I'd like to use git subtree add to add a reference back to the CommonLib in each of the new repos at the correct tag/revision, but first I need a way to split several directories at once off into their own location.

git subtree split -P seems to only want 1 directory, and I haven't been able to get filter-branch to grab the multiples, either. I'm on a windows box so don't have all the scripting niceties set up to make this easier.

Any advice?


Solution

  • In the end, I recommend you keep the common lib included in your projects especially due to the divergence you spoke about, so your ideal structure should be:

    # CommonRepo
    /
      CommonLib.Data/
      CommonLib.Web/
    
    # Project1Repo
    /
      Project1.sln
      Project1.Data/
      Project1.Web/
      Project1.Other/
      CommonLib/         # I recommend that you do whatever restructuring needed to support this in a sub-directory
        CommonLib.Data/
        CommonLib.Web/
    
    # Project2Repo
    /
      Project2.sln
      Project2.Data/
      Project2.Web/
      CommonLib/         # I recommend that you do whatever restructuring needed to support this in a sub-directory
        CommonLib.Data/
        CommonLib.Web/
    

    Now to handle the splitting:

    when you split, as long as you don't use different annotations or something the commit ids will be compatible and should play nicely with merge. So you can start by extracting the CommonLib by itself.
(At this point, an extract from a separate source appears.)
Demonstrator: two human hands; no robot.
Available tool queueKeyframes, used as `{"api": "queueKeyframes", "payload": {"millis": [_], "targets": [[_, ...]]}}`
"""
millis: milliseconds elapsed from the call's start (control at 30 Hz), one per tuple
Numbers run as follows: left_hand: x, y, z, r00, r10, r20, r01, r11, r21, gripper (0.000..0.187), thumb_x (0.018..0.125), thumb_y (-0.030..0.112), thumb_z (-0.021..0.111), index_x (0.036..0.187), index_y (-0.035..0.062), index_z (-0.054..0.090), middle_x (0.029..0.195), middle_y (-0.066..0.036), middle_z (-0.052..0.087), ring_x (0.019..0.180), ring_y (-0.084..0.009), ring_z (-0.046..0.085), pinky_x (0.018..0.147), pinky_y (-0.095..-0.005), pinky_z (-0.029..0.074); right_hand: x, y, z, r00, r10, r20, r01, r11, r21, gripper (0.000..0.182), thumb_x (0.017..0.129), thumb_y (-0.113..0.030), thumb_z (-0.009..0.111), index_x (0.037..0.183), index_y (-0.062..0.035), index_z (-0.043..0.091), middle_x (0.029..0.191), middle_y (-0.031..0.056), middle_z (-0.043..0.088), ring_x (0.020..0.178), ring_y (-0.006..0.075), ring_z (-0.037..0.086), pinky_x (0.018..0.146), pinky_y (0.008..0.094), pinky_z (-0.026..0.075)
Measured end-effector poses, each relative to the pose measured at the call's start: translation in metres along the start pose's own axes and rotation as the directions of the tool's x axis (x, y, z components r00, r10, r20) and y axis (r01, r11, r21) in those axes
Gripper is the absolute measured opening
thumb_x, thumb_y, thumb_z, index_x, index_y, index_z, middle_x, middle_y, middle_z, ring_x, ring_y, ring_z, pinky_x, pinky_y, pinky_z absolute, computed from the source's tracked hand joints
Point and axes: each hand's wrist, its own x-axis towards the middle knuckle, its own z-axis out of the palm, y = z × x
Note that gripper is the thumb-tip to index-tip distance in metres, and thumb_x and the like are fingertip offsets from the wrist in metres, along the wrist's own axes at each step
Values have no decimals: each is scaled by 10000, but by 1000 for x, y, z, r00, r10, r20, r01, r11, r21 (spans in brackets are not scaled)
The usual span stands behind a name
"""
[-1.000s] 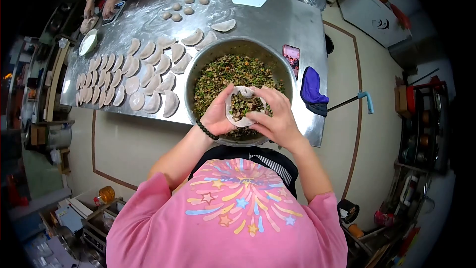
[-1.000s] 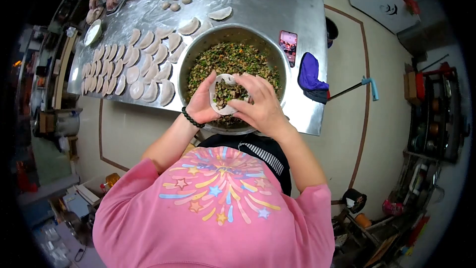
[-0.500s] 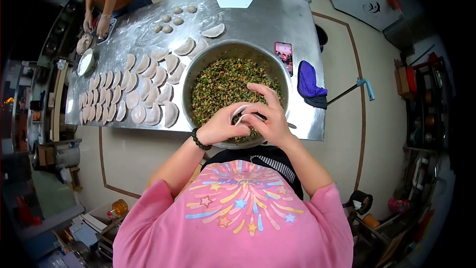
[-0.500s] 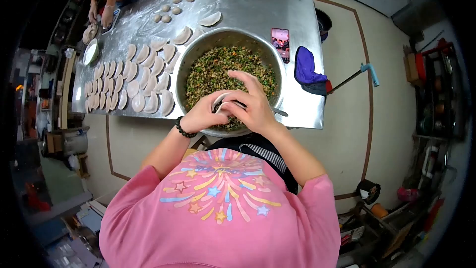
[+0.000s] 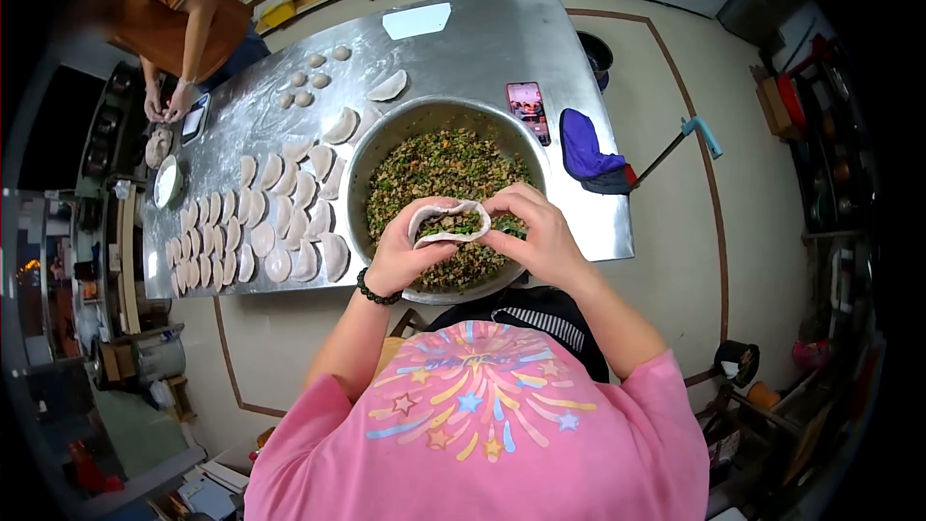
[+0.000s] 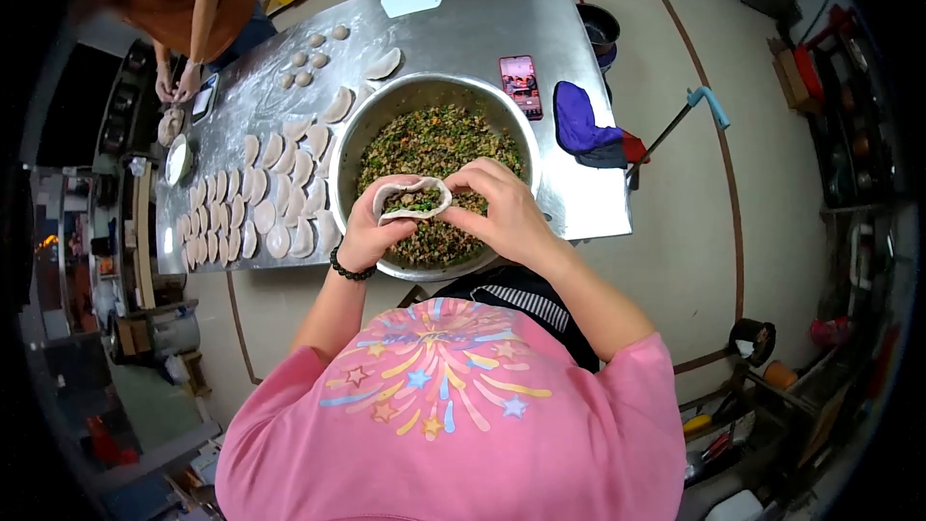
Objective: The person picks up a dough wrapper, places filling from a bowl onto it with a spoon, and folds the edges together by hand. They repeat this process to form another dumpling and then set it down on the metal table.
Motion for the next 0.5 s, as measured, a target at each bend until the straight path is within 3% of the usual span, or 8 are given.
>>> {"api": "queueKeyframes", "payload": {"millis": [200,267,367,500], "targets": [[1,1,0,997,79,21,-79,997,-9,523,710,-11,673,1191,9,468,1166,-82,528,1063,-152,521,904,-292,429,-1,-5,-3,999,53,-6,-53,997,47,187,738,-115,680,883,-19,610,827,96,570,798,237,569,705,336,445],[1,1,0,996,83,25,-83,997,-3,522,705,-11,675,1186,10,471,1168,-81,528,1069,-154,518,907,-294,426,-1,-4,-4,1000,-27,-4,27,999,-35,168,728,-67,677,875,-9,619,836,100,587,766,233,586,671,315,461],[1,1,-2,996,86,27,-87,996,3,515,699,-11,677,1176,14,481,1171,-80,528,1076,-158,514,914,-296,420,-1,0,-3,994,-103,-44,102,994,-45,179,726,-102,685,863,-12,613,776,91,567,744,234,566,664,340,447],[1,2,-3,994,95,55,-97,994,45,508,693,-6,684,1163,23,494,1170,-83,532,1086,-164,509,931,-302,405,5,-14,-1,986,-98,-137,86,992,-93,160,719,-97,688,828,-6,614,729,84,562,713,231,564,642,335,446]]}}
    1. I recommend you clone your whole depo before starting just to be sure you don't lose anything.

      git clone <big-repo> <big-repo-clone>
      
    2. Prepare the old repo

      pushd <big-repo-clone>
      # split for the common lib
      git checkout master  # assuming you want your common lib at master
      git subtree split --prefix=Source --branch=temp-commonLib
      
      # split the projects from their respective branches
      git checkout <branch-for-project1>
      git subtree split --prefix=Source --branch=temp-project1
      
      # split the projects from their respective branches
      git checkout <branch-for-project2>
      git subtree split --prefix=Source --branch=temp-project2
      
    3. Now we need to clean out the parts of those projects that we don't want there. Since they're mixed in you can't really use sub-tree but you can filter-branch to rewrite the history without the other parts.

      # strip unrelated parts from the CommonLib
      git checkout temp-commonLib
      git filter-branch --tag-name-filter cat --prune-empty --index-filter 'git rm -rf --cached --ignore-unmatch Project1* Project2*' HEAD
      
      # strip unrelated parts from the Project1
      git checkout temp-project1
      git filter-branch --tag-name-filter cat --prune-empty --index-filter 'git rm -rf --cached --ignore-unmatch CommonLib* Project2*' HEAD
      
      # strip unrelated parts from the Project2
      git checkout temp-project2
      git filter-branch --tag-name-filter cat --prune-empty --index-filter 'git rm -rf --cached --ignore-unmatch CommonLib* Project1*' HEAD
      

      The prune empty will strip the commits that become empty because they only contained changes that were in the folders you removed.

      Note: All of these changes are at the /source level so that it can be the new root for each project. You can later add your solution back in. Or you can use this prune technique with clones instead of subtrees, and when you're all done you can just move all the contents from '/Source' to '/'

      Now your is going to have extra branches and backups in refs/original/refs/heads/<branch-name>. If during the process you get a fatal error with filter-branch, you can re-create the branch and start again, or if you're confident it didn't do anything yet you can delete this backup with: git update-ref -d refs/original/refs/heads/<branch-name>.

    4. Now just create new repos to store the projects created from those branches

      popd # to get out of <big-repo-clone>
      
      mkdir <new-repo>
      pushd <new-repo>
      
      git init
      git pull <big-repo-clone> <name-of-branch> # like temp-project1
      popd # to get out of the <new-repo>
      
    5. One last thing, lets pull the CommonRepo into the projects.

      pushd <new-project-repo>
      git subtree add --prefix=CommonLib <new-commonlib-repo>
      

    You then just need to bring in the .sln files (I'll leave this last step up to you).